Strategic Compensation Decisions Every Business Must Make Essay
Pay can either be an asset or a liability to a company. Stated another way, it can either drive growth or hinder it– fuel performance or diminish it. Is that placing too big a burden on compensation to produce results? I don’t think so. In fact, my experience and observation has been that most businesses don’t set high enough expectations for their rewards programs. The evidence is they don’t involve compensation in other strategic discussions. The result is there is little to no link established between pay and the key success measures the company needs to reach.
To change this outcome a company must alter how it makes compensation decisions. Here I would like to suggest five of the key issues a business must include and successfully address in its decision making process if it wants to drive better results in the execution, productivity and performance of its people. Here are the five presented in the form of questions to be answered: 1- How can we reinforce our business model through the way we pay our people? Implied in this decision is a company’s ability to clearly articulate its business model and distinguish it from it’s business strategy. For more information on this distinction, view our recent webinar entitled: Compensation Strategy and Business Strategy, An Interdependent Relationship. ) Wal-Mart and Four Seasons Hotels have very different business models, so their approach to pay would need to reflect that difference. Presumably, your business will be equally distinct. So in this category two essential issues need to be addressed: A)What outcomes reinforce the core virtuous cycles of your business model?

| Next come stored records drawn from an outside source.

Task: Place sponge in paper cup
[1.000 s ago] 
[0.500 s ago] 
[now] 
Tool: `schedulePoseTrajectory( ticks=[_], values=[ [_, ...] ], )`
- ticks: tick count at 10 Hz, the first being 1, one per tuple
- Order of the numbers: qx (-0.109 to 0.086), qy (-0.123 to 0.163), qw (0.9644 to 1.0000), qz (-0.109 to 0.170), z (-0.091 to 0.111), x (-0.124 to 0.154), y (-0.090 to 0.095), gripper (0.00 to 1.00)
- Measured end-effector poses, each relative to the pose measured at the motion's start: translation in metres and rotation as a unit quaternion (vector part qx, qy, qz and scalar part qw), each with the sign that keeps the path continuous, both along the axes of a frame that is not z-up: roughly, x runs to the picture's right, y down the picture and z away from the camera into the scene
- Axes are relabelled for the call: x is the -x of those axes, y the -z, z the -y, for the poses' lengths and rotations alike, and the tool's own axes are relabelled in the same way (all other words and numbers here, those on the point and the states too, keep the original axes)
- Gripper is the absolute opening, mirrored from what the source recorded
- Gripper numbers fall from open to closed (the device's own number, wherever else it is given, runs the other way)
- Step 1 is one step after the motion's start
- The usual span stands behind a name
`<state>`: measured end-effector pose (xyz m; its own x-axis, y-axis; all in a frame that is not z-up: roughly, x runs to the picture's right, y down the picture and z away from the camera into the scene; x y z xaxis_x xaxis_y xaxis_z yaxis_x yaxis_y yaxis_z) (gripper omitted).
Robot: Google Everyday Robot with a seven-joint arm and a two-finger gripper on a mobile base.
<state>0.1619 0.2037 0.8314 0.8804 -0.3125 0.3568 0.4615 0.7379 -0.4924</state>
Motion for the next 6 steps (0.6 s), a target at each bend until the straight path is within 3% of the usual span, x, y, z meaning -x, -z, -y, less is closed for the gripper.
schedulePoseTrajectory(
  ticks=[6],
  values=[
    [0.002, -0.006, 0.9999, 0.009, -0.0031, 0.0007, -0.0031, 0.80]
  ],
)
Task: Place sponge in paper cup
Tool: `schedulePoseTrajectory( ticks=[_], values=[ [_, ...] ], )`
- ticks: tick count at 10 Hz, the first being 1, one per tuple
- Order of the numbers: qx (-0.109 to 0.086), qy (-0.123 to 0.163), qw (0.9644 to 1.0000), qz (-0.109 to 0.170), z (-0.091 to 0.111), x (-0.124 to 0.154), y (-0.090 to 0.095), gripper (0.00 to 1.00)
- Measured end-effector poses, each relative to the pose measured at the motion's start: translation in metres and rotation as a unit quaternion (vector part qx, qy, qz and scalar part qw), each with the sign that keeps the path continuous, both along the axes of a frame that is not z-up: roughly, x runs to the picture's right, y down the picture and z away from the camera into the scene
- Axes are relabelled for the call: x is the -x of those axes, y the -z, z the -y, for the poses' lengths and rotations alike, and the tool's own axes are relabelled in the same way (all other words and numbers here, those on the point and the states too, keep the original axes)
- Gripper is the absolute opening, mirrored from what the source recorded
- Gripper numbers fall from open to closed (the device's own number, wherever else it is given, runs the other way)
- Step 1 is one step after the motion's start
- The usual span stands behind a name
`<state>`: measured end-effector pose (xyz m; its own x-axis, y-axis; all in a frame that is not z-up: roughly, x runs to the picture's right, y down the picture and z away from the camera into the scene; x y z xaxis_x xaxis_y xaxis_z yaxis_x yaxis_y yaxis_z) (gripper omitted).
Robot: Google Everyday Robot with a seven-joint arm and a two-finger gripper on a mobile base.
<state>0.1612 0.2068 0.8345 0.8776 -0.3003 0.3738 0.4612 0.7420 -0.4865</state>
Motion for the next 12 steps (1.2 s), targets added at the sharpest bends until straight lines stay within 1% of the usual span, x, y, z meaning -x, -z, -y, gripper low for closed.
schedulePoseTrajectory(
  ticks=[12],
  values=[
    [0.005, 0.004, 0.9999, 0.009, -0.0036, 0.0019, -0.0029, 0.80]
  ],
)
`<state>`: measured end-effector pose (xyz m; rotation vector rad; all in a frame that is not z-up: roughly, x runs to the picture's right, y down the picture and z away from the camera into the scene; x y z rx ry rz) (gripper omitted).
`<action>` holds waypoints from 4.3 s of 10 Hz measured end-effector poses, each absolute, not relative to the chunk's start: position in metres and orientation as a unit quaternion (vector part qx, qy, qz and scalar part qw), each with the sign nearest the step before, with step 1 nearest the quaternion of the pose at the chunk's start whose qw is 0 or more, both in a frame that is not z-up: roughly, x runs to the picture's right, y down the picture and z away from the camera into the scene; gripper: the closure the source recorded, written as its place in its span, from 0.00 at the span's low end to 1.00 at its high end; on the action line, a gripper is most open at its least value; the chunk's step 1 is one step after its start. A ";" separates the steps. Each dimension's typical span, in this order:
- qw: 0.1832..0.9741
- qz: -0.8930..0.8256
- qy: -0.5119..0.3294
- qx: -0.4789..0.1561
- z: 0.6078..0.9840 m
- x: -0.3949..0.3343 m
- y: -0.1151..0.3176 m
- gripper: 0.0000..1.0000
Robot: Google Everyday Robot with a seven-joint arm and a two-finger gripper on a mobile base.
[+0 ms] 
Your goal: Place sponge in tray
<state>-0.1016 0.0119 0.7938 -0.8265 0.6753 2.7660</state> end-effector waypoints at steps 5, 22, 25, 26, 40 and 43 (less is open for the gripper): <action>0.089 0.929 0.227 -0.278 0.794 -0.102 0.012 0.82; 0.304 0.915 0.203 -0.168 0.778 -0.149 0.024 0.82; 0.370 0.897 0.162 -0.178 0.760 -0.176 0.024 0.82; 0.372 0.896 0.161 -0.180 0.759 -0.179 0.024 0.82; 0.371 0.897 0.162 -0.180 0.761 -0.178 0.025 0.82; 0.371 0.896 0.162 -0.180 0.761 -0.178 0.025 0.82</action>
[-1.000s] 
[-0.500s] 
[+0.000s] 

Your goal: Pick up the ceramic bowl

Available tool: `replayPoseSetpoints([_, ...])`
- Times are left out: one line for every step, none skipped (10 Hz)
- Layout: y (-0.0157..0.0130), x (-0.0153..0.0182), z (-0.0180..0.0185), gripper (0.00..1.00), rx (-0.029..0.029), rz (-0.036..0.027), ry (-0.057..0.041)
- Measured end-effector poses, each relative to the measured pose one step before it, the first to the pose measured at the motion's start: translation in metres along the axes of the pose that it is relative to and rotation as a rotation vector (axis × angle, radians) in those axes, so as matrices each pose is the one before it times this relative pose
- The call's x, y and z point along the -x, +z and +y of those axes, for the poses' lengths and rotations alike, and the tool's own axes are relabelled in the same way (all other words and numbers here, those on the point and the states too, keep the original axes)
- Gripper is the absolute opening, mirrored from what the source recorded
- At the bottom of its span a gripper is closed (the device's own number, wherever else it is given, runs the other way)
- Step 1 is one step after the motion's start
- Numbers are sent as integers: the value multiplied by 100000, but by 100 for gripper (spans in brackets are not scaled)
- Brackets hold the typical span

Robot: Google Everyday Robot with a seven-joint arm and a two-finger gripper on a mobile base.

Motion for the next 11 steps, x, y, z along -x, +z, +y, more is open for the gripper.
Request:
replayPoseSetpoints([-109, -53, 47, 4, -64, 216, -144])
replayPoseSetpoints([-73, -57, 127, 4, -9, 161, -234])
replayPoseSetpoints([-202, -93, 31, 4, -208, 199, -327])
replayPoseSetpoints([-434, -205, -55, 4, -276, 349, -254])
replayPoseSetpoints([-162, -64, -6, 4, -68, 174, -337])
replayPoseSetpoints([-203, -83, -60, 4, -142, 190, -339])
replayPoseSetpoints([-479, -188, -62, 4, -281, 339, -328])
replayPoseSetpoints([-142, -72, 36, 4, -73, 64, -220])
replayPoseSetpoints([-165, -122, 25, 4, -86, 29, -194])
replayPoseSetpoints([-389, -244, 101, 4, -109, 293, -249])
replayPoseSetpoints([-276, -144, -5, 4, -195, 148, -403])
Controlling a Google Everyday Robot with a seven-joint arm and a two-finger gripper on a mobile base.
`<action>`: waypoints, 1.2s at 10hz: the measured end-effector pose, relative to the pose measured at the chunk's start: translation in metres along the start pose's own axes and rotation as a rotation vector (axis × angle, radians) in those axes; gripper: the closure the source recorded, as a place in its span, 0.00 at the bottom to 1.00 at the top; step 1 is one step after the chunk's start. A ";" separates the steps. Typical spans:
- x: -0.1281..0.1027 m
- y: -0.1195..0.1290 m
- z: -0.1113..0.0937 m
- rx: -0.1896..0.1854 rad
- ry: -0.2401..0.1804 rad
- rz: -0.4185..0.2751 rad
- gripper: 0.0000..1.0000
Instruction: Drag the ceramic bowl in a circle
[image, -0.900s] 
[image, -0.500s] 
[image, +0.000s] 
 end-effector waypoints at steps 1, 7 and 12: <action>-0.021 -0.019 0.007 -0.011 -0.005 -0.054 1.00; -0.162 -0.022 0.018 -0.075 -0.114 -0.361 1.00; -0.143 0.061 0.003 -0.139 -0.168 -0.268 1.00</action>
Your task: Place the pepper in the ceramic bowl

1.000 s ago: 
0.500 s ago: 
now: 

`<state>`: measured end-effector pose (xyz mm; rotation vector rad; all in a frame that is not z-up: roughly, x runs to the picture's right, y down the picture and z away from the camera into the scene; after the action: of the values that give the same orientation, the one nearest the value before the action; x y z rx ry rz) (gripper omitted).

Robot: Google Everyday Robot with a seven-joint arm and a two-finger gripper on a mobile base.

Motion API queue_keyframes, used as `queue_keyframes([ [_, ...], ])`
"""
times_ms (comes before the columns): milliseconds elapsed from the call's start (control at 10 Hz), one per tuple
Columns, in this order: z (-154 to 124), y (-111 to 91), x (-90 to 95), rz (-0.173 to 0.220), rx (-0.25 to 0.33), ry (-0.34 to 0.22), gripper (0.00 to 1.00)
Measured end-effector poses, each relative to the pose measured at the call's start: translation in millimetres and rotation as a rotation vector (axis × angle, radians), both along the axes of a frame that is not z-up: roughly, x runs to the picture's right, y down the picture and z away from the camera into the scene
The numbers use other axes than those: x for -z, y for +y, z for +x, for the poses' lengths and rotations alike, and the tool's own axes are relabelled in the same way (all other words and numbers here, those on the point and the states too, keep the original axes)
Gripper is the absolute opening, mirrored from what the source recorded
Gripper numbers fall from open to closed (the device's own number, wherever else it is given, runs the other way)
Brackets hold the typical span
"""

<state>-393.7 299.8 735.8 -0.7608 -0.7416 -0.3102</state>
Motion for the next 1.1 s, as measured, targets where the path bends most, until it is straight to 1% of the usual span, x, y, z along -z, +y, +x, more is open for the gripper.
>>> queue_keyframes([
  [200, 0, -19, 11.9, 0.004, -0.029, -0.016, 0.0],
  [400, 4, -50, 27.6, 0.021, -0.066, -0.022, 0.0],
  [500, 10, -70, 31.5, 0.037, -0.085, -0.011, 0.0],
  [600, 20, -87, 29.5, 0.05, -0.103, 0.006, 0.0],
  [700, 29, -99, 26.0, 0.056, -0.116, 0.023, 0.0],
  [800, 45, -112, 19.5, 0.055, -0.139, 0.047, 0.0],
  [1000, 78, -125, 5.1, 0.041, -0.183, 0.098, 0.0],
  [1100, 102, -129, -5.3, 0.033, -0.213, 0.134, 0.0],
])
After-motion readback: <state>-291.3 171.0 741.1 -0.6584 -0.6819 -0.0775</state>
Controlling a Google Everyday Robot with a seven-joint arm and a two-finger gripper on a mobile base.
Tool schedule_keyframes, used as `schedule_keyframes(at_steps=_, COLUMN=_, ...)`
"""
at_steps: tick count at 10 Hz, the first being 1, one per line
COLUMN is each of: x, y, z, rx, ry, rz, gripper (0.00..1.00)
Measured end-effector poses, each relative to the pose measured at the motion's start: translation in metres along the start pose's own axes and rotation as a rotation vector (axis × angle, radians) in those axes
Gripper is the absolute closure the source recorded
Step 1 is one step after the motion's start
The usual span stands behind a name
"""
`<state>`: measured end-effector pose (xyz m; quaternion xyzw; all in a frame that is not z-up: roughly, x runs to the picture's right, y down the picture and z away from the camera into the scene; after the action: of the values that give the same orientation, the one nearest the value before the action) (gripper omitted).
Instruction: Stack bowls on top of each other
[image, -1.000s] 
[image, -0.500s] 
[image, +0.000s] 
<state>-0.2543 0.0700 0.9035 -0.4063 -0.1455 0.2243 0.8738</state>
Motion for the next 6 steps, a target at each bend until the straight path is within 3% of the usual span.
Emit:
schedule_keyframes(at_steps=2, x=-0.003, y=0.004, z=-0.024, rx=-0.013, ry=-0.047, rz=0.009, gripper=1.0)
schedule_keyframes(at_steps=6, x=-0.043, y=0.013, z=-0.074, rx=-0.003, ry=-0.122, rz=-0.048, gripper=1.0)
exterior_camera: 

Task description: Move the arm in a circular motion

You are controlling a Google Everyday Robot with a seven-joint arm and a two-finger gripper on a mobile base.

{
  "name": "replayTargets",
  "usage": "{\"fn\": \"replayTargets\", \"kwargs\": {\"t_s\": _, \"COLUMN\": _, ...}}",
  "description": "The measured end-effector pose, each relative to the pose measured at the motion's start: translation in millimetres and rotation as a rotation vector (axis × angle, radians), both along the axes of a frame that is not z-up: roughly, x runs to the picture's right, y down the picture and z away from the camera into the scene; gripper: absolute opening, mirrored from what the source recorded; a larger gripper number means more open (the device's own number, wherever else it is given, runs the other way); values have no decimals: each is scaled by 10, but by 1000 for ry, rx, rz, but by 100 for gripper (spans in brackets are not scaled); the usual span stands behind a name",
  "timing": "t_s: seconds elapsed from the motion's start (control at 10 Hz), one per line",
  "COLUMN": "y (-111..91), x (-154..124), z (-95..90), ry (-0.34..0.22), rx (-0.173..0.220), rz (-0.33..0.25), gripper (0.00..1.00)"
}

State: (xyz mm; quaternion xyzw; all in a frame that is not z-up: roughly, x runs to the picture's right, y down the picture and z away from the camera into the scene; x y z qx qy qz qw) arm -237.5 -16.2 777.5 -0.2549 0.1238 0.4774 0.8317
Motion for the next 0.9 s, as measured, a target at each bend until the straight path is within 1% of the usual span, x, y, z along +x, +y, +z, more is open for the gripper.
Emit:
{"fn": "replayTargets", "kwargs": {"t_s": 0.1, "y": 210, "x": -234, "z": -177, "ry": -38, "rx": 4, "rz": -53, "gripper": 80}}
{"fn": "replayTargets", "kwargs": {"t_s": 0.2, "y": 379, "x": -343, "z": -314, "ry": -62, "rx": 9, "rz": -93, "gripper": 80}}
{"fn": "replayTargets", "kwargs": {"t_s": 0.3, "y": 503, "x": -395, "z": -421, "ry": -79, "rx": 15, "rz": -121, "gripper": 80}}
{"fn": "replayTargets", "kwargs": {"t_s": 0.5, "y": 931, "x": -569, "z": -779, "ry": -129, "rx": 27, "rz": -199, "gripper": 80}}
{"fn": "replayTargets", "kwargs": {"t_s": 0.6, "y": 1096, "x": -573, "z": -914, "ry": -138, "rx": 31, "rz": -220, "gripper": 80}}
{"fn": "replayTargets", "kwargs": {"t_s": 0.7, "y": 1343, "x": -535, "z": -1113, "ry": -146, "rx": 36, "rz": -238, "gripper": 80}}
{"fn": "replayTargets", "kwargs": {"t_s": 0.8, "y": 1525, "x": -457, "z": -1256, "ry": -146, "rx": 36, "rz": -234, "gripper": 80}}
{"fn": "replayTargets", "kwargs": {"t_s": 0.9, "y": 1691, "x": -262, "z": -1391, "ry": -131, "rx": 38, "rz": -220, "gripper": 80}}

B)What kind of pay strategies will best reinforce those outcomes? 2- What kind of value-sharing approach best reflects the kind of partnership we want to have with our employees? I prefer the term value sharing to incentives because the latter implies that someone needs a carrot to become motivated. Value sharing, on the other hand, implies all stakeholders deserve to participate in the value they help create. Company leaders must think in these terms as they approach the building of short and long-term rewards programs.
Such programs must be self-financing (no dollars paid unless results are produced at a sufficiently high level) on the one hand and yet meaningful to participants (employees want to see them achieved because the payout helps them fulfill their personal financial needs and goals) on the other. 3- What pay components will best foster a unified financial vision for growing the business? This issue has to do with how employees will be paid as opposed to how much. Addressing this issue forces a company to develop a basic rewards philosophy.
Where do you want to be vis a vis market pay for salaries? How about for total compensation? It asks a company to think about the elements of pay that will best foster an ownership mentality throughout the organization, so employees are empowered in their decision making and more instinctively act in the long-term interests of shareholders and all other stake holders. 4- What structure do we need to maintain to ensure our compensation strategies produce the desired results?
Structure has to do with organization and process. A company needs to have a systematized means of assessing performance and productivity and then “pivoting” in a different direction if necessary. The structure continues to keep strategy front and center with a constant eye on cost and productivity. For most companies, this means there should be a compensation committee established with a regular meeting schedule (no less than twice a year) to review and make decisions about these issues. – How can we communicate our rewards strategies in a way that best impacts the mindset of our employees? If effective, a strategic approach to building rewards programs should result in more engaged employees. This does not come by simply rolling out a great compensation plan. Engagement is built over time through a reinforcement process that integrates the discussion about pay into an overall strategy and business plan review to which all stake holders are exposed.
As employees come to work each day, there should be a clear connection in their minds between the following: A) The vision of the company–where it’s headed; B) The business model and strategy of the company–how it’s vision will be fulfilled; C) The role and expectations of the employee within that model and strategy–defining the stewardship, and; D) How the employee will be rewarded if he or she meets the expectations–including the range of pay potential. * Certainly, more could be added to that list.
However, if a company attempts to address even one of the five decisions summarized here they will naturally be lead to the other four. You will see that they are really interdependent in nature. Likewise, other core decisions will emerge such has what balance should there be between short and long-term value sharing plans, and what type of long-term rewards ”incentive” should a company adopt (equity sharing, profit pool, phantom stock, stock appreciation rights, etc. ? Most will need help answering all of the questions that will emerge, but it must start with a foundational commitment to becoming more strategic in your approach to rewards development. The promise is that, if incorporated, this list of five core decisions will help ensure that compensation will become an asset rather than a liability in your organization.